Handling Textual Searches
Full-Text Search:
For more complex textual searches, Elasticsearch provides a powerful full-text search capability. For example, searching for employees with a name containing "John" or "Doe":
var searchDescriptor = new SearchDescriptor<Employee>()
.Query(q => q
.Match(m => m
.Field(f => f.Name)
.Query("John Doe")
)
);
var searchResponse = await client.SearchAsync<Employee>(searchDescriptor);
Adding Data
Say we want to add a new employee in the Employee index. We will call the IndexDocumentAsync() function of ElasticClient.
public async Task AddAsync(Employee employee)
{
//Add the new employee in the employee index
var indexResponse = await client.IndexDocumentAsync(employee);
if (indexResponse.IsValid)
{
Console.WriteLine("Document indexed successfully.");
}
else
{
Console.WriteLine($"Error indexing document: {indexResponse.DebugInformation}");
}
}
Updating Data
Updating employee object
Say we read an employee from index, then update some data, and then pass it back to index to update.

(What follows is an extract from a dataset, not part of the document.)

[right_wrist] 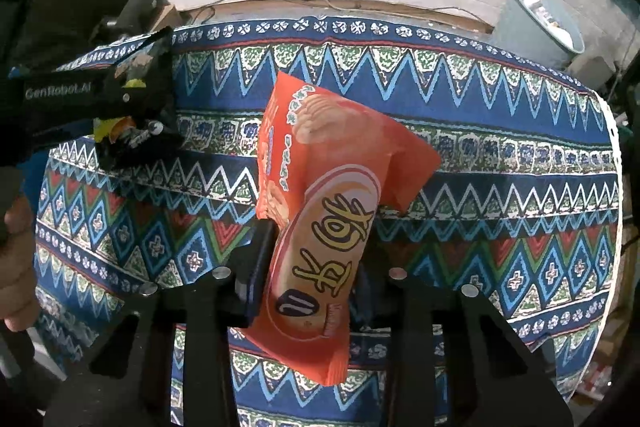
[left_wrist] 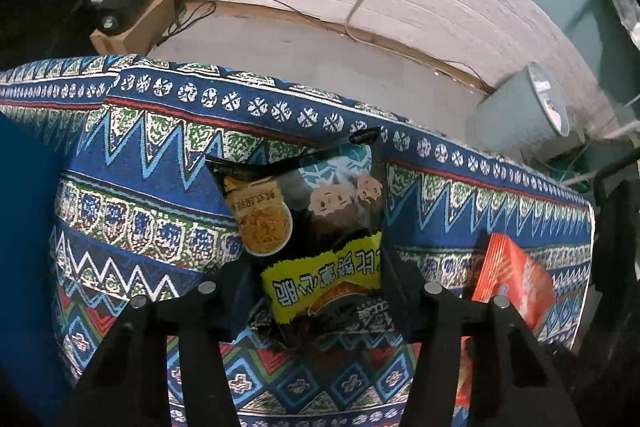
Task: Organize snacks
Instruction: 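Grasp the red-orange bag with the right tool while the left tool grasps the black packet, then carry the black packet and red-orange bag up over the cardboard box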
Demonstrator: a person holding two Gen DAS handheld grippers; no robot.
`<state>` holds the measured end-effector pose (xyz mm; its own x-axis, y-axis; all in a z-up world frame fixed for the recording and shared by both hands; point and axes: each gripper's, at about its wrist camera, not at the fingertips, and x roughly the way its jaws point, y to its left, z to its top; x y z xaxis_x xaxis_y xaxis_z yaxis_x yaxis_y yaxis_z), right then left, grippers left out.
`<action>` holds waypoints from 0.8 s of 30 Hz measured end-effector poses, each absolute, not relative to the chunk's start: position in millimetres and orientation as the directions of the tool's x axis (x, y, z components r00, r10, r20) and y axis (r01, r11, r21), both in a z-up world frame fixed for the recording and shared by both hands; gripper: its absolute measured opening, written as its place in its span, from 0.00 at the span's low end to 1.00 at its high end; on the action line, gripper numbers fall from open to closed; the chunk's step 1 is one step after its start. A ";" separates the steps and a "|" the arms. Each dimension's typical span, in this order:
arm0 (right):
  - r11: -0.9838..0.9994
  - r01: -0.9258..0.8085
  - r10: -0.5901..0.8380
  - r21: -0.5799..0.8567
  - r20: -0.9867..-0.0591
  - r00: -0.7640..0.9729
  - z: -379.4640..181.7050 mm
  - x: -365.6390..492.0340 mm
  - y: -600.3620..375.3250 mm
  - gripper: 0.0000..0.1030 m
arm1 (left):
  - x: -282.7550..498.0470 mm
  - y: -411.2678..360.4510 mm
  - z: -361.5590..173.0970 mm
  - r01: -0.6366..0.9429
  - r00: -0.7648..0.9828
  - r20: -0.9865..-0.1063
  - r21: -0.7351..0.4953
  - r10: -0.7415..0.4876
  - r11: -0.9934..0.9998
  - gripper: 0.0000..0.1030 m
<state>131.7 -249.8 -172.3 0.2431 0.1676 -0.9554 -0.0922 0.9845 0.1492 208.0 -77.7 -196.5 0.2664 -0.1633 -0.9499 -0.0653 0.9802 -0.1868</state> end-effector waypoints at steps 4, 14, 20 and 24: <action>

We will call the UpdateAsync() function of ElasticClient. This will overwrite the entire Employee object for this employee in the index.
public async Task UpdateAsync(Employee employee, CancellationToken cancellationToken)
{
//Update the employee in the employee index
var response = await client.UpdateAsync(
new DocumentPath<Employee>(employee),
u => u.Doc(employee).Index("employee_index"),
cancellationToken);
if (response.IsValid)
{
Console.WriteLine("Document updated successfully.");
}
else
{
throw response.OriginalException;
}
}
Updating a specific property in Employee object
Say we read an employee from index, then update Skills data, and now we want only the Skills data to be updated in the index, then we can call the UpdateByQueryAsync() function combined with the Script() function to update only a specific property. This ensures that the entire object does not get overwritten in the index. We will need to provide a search criteria to ensure that we only update the correct employee's data, by searching for employee id.
public async Task UpdateSkillsAsync(Employee employee, CancellationToken cancellationToken)
{
//Update the skills property of the employee in the employee index
var response = await client.UpdateByQueryAsync<Patient>( u => u
.Query(q => q
.Term(t => t
.Field(f => f.EmployeeId)
.Value(employee.EmployeeId)))
.Script(s => s
.Inline("ctx._source.Skills = params.value") //Use Source instead of Inline for newer NEST nuget versions
.Params(p => p.Add("value", employee.Skills)))
.Refresh()
.Index("employee_index"), cancellationToken);
if (response.IsValid)
{
Console.WriteLine("Document updated successfully.");
}
else
{
throw response.OriginalException;
}
}
Deleting Data
You can easily delete an employee data by calling DeleteAsync
public async Task DeleteAsync(string employeeId, CancellationToken cancellationToken)
{
//Delete the employee in the employee index
var response = await client.DeleteAsync<Patient>( employeeId,
idx => idx.Index("employee_index"),
cancellationToken);
if (response.IsValid)
{
Console.WriteLine("Document deleted successfully.");
}
else
{
throw response.OriginalException;
}
}
Conclusion: Mastering Elasticsearch Data Retrieval and storage
Elasticsearch, when coupled with .NET and the NEST library, empowers developers to handle a wide array of scenarios for data retrieval and storage. From combining conditions in queries to leveraging aggregations for insights, sorting, boosting relevance, and performing full-text searches, Elasticsearch accommodates various use cases seamlessly.